Alerter rapidement si
- crise supérieure à 5 minutes ;
- crises répétées ;
- première crise ;
- traumatisme ;
- grossesse ;
- fièvre ;
- diabète ;
- trouble respiratoire ;
- confusion prolongée ;
- déficit neurologique.
Pour mémoriser ce mémo, vous pouvez utiliser la méthode expliquée dans notre article sur l’Active Recall pour étudiant infirmier.
FAQ : convulsion fiche infirmier
Pourquoi faire un dextro immédiatement ?
Le dextro permet de rechercher une hypoglycémie. Une glycémie très basse peut provoquer une confusion, une perte de connaissance ou une crise convulsive.

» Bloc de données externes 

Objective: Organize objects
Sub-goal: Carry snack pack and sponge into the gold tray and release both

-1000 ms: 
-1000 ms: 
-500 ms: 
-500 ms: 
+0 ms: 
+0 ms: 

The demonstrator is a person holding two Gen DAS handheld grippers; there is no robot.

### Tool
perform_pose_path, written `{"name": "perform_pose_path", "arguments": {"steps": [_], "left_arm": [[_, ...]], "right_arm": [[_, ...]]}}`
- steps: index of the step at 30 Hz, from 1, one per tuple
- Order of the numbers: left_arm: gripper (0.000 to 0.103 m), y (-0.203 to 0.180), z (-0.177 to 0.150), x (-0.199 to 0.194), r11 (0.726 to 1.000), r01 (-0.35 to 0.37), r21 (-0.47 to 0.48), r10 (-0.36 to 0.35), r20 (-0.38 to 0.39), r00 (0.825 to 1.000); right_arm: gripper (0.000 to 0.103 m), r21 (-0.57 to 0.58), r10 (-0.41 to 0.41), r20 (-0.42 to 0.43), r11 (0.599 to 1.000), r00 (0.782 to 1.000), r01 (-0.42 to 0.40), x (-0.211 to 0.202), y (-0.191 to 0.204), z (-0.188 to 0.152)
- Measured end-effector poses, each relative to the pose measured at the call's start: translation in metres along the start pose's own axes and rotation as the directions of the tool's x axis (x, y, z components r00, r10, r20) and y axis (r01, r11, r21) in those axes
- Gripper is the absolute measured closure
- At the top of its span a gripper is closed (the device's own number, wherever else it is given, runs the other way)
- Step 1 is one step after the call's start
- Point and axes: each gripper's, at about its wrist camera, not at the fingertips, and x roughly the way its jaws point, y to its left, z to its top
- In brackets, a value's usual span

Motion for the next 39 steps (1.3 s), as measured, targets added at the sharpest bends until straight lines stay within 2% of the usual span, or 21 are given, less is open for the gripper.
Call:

C’est donc une cause traitable à éliminer rapidement.
Peut-on mettre une canule de Guedel pendant la crise ?
Non, pas pendant les mouvements convulsifs. Cela peut provoquer des blessures, un réflexe nauséeux ou un traumatisme dentaire. Une canule ne se discute qu’après la crise, selon l’état du patient et le protocole.
Quand appeler le médecin ou le SAMU ?
Il faut alerter si la crise dure plus de 5 minutes, si les crises se répètent, si c’est une première crise, si le patient est blessé, enceinte, fébrile ou si la confusion persiste.
Quelle position adopter après la crise ?
Après l’arrêt des mouvements, la position latérale de sécurité est souvent indiquée si le patient reste inconscient ou somnolent. Elle aide à limiter le risque d’inhalation.
Faut-il empêcher la personne de bouger ?
Non. Il faut protéger le patient et éloigner les dangers, mais ne pas bloquer les mouvements. Retenir la personne peut provoquer des blessures.
Que transmettre après une convulsion ?
Il faut transmettre la durée, les mouvements observés, les signes associés, les constantes, la glycémie, les traitements donnés, l’état post-critique et les personnes alertées.
Conclusion
Une convulsion demande une réaction calme, rapide et structurée. Le rôle infirmier repose d’abord sur la sécurité du patient : protéger, chronométrer, surveiller et alerter.
Ensuite, le dextro, les constantes, l’évaluation neurologique et les transmissions permettent d’orienter la suite de la prise en charge. En cas de crise prolongée ou répétée, l’état de mal épileptique doit être suspecté et traité en urgence selon protocole.
Retenez l’essentiel de cette convulsion fiche infirmier : ne rien mettre dans la bouche, ne pas retenir le patient, noter l’heure, faire un dextro, mettre en PLS après la crise et transmettre clairement. Ces réflexes simples peuvent sécuriser la prise en charge et protéger le pronostic du patient.